■ **What is required**: Look through the lines below; wherever the word "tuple" appears, copy that line.

═════ The data

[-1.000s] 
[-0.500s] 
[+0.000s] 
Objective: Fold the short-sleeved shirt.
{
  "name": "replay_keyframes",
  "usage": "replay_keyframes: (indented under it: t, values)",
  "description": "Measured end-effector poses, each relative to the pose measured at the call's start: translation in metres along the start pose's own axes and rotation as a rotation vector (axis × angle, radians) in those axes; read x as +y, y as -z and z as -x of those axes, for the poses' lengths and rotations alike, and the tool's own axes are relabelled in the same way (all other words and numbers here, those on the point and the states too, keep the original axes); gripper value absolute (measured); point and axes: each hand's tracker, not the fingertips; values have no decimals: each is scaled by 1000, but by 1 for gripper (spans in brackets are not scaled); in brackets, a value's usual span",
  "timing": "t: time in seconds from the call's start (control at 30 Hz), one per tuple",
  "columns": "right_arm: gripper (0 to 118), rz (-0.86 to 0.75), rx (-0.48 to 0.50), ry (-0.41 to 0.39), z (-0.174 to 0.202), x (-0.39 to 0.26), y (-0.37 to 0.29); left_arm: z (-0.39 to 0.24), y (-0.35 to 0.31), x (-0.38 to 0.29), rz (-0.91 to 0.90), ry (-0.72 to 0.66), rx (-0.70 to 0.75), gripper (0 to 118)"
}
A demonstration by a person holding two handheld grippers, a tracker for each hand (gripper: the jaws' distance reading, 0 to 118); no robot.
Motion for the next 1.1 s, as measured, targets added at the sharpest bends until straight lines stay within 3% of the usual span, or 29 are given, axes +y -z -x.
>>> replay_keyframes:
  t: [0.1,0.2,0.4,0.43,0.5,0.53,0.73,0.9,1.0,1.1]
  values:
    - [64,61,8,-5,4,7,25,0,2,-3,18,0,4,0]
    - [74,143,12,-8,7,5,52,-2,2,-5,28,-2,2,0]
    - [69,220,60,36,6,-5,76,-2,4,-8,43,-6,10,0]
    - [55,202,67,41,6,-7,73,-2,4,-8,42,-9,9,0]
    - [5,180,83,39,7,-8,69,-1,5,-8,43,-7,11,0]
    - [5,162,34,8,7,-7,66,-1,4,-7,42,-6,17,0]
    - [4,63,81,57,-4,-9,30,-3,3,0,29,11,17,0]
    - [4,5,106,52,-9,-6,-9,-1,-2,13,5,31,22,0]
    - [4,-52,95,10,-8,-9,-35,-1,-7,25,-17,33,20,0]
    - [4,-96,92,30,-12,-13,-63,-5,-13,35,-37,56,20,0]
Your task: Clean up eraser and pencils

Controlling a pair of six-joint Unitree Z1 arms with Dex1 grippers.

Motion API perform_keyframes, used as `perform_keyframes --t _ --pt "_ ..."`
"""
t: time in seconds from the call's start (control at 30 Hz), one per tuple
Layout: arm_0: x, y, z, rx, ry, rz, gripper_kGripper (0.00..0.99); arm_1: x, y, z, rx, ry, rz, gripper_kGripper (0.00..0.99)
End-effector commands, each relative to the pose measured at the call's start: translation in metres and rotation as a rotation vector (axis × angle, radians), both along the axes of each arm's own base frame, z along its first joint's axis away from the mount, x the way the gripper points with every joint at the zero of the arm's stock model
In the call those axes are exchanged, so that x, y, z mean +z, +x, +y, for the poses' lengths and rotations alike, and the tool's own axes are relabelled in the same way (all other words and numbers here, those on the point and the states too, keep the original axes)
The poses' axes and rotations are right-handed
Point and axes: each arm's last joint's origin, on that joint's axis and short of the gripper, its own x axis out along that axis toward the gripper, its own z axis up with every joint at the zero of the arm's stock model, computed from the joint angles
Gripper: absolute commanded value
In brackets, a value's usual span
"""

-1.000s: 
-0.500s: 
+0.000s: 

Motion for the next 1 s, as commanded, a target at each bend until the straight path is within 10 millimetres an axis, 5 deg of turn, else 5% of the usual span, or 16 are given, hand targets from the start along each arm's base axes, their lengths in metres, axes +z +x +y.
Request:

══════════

■ **Written solution**:
  "timing": "t: time in seconds from the call's start (control at 30 Hz), one per tuple",
t: time in seconds from the call's start (control at 30 Hz), one per tuple

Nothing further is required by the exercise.